__WHAT YOU ARE ASKED TO DO__.
From the first line of the data below through the line bearing "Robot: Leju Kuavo", reproduce each line exactly; do not include pictures.

__DATASET SECTION__.
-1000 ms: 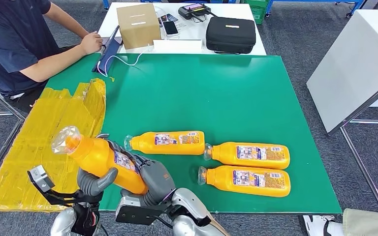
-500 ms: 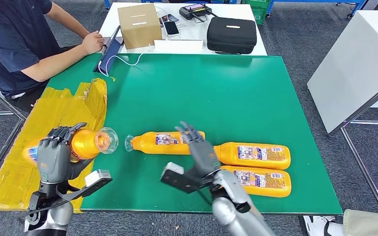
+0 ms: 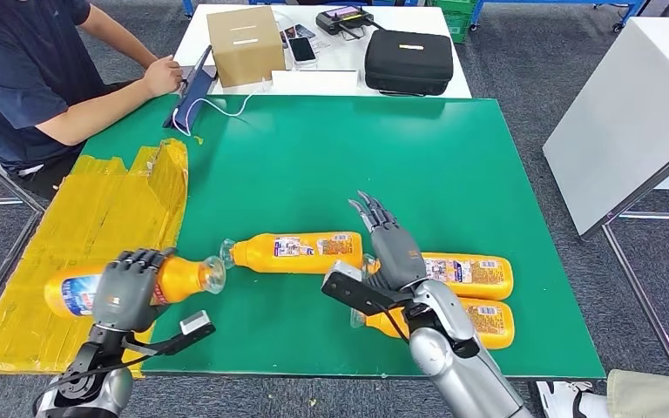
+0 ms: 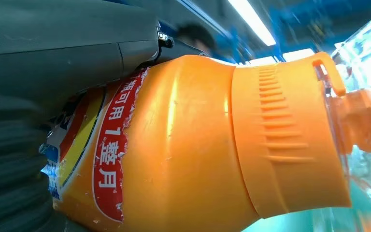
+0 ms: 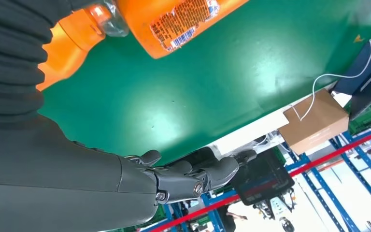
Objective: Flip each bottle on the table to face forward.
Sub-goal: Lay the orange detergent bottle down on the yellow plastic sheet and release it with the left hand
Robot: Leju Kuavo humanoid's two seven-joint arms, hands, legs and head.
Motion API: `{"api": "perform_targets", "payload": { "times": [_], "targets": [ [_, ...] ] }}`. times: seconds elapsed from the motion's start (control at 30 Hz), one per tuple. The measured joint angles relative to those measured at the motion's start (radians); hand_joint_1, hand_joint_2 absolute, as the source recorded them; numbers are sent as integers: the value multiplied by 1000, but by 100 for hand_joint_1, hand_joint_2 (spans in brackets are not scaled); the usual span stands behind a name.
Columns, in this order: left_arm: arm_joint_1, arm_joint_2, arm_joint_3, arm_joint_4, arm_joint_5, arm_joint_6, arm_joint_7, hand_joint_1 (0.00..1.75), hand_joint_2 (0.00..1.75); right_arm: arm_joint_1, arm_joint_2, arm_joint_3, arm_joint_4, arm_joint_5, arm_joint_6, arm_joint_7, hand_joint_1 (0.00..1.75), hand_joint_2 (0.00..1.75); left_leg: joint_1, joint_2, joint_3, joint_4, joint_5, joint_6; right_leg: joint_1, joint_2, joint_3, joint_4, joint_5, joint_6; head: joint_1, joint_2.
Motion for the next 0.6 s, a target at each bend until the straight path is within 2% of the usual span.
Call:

__RESPONSE AREA__.
-1000 ms: 
-500 ms: 
+0 ms: 
+0 ms: 
+0 ms: 
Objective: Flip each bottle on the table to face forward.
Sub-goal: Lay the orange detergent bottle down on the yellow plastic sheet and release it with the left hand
Robot: Leju Kuavo humanoid's two seven-joint arms, hands, legs and head.

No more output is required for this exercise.